As for managing anticoagulation, the literature provides no evidence that self-testing is superior to clinic testing. A trial published in the New England Journal of Medicine involving more than 2,000 patients, 700 of whom had a mechanical valve, showed a higher rate of stroke in patients who were randomized to home-INR monitoring compared with INR in the clinic. (N. Engl. J. Med. 2010;363:1608-20). Self-testing did not delay the time to first stroke, bleeding, or death.
Anticoagulation can be problematic if the patient needs to undergo another operation or medical procedure later, especially on an emergent basis. If the patient with a mechanical valve stops anticoagulation for even a short period of time, the risk of valve thrombosis is great. A patient with a biological valve can stop anticoagulation for a week or more without any consequence.

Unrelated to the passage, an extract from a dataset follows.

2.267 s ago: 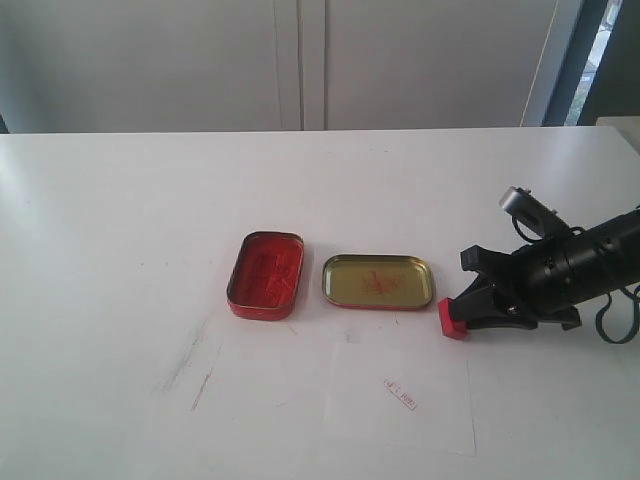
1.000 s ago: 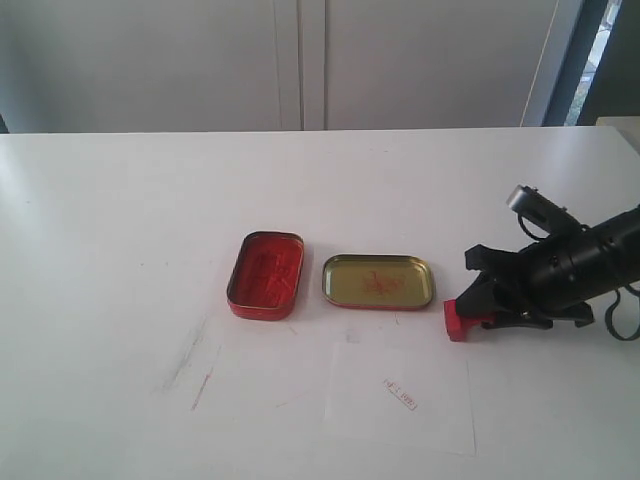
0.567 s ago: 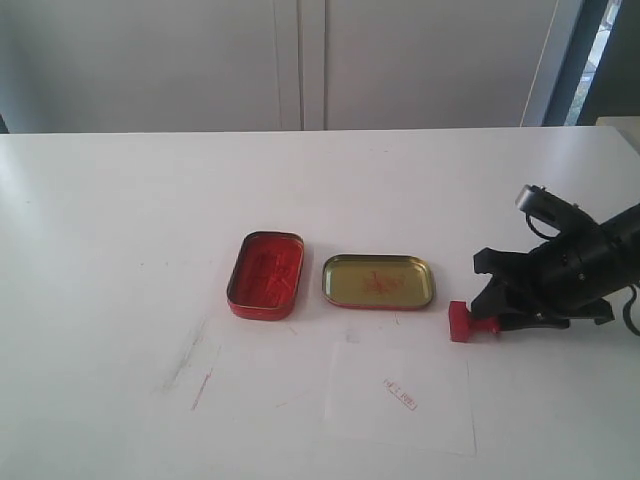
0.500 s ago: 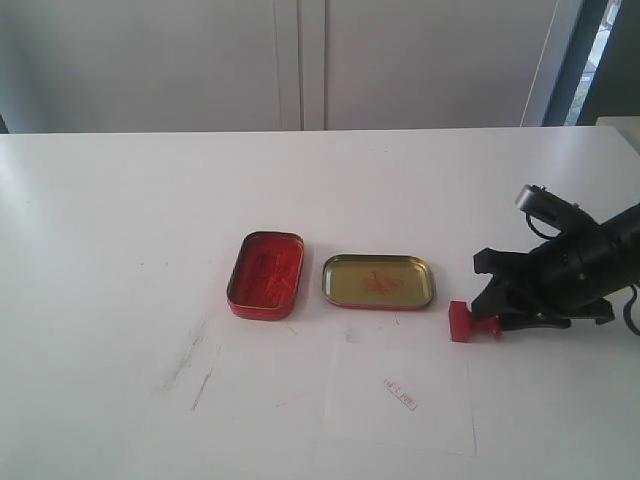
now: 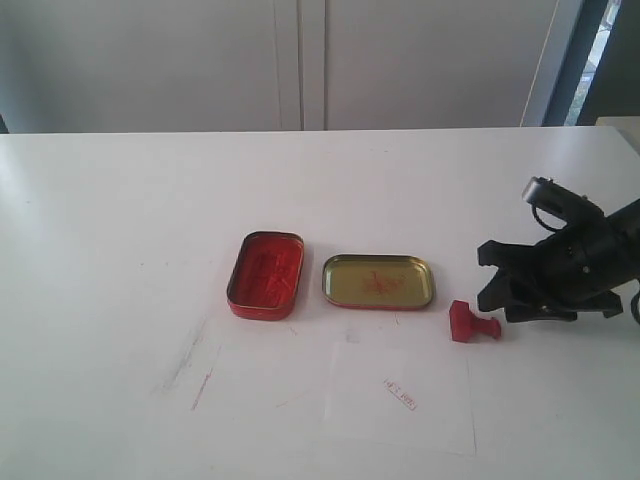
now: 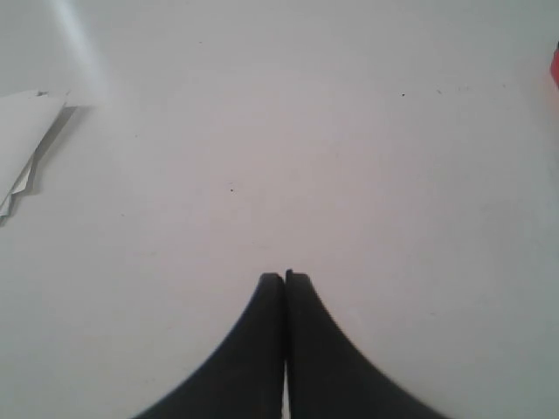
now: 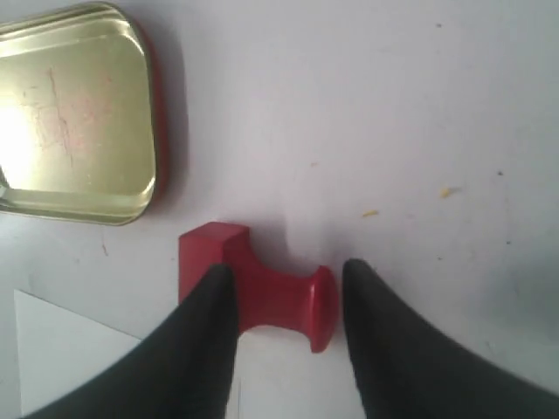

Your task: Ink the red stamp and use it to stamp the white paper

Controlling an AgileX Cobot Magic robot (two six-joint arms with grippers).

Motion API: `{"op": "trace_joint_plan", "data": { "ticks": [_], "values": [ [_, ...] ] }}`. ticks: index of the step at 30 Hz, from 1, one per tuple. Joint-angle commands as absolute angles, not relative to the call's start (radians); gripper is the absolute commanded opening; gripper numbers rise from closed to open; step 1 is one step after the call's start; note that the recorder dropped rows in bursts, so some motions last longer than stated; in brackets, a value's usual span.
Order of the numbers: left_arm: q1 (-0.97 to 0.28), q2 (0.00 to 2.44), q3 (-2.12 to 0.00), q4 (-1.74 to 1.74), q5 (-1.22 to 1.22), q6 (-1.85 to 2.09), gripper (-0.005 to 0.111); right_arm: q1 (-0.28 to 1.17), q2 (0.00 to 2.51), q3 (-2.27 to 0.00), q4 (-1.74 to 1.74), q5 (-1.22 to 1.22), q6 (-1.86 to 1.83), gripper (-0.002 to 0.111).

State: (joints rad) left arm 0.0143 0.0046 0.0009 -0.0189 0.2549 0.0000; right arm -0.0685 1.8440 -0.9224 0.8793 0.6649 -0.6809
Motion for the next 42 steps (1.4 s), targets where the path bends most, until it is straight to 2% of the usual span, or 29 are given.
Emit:
{"op": "trace_joint_plan", "data": {
  "ticks": [1, 5, 13, 21, 27, 31, 42],
  "values": [
    [0.01, 0.0, 0.0, -0.022, 0.254, 0.0, 0.0, -0.073, 1.792, -0.919, 0.84, 0.65, -0.643, 0.039],
    [0.01, 0.0, 0.0, -0.022, 0.254, 0.0, 0.0, -0.073, 1.77, -0.919, 0.755, 0.65, -0.556, 0.03],
    [0.01, 0.0, 0.0, -0.022, 0.254, 0.0, 0.0, -0.073, 1.764, -0.919, 0.647, 0.669, -0.463, 0.0],
    [0.01, 0.0, 0.0, -0.022, 0.254, 0.0, 0.0, -0.073, 1.747, -0.919, 0.492, 0.71, -0.342, 0.0],
    [0.01, 0.0, 0.0, -0.022, 0.254, 0.0, 0.0, -0.073, 1.645, -0.913, 0.287, 0.76, -0.17, 0.0],
    [0.01, 0.0, 0.0, -0.022, 0.254, 0.0, 0.0, -0.073, 1.584, -0.867, 0.283, 0.753, -0.155, 0.0],
    [0.01, 0.0, 0.0, -0.022, 0.254, 0.0, 0.0, -0.073, 1.141, -0.686, 0.257, 0.727, -0.154, 0.0]
  ]
}}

Finally, I relate the story of a man who could not bear the clicking sound of his mechanical valve. He asked for a new valve, but the surgeon would not take his request seriously. The man was taking drugs and started treatment for posttraumatic stress disorder. After 3 years, he killed himself. How many times have we sat down and talked to patients about what the clicking sound can do to them? Why don’t we make more of this? The patient should be given more choice.
Dr. Anyanwu is with the department of cardiac surgery, Mount Sinai Medical Center, New York. He has no relationships to disclose.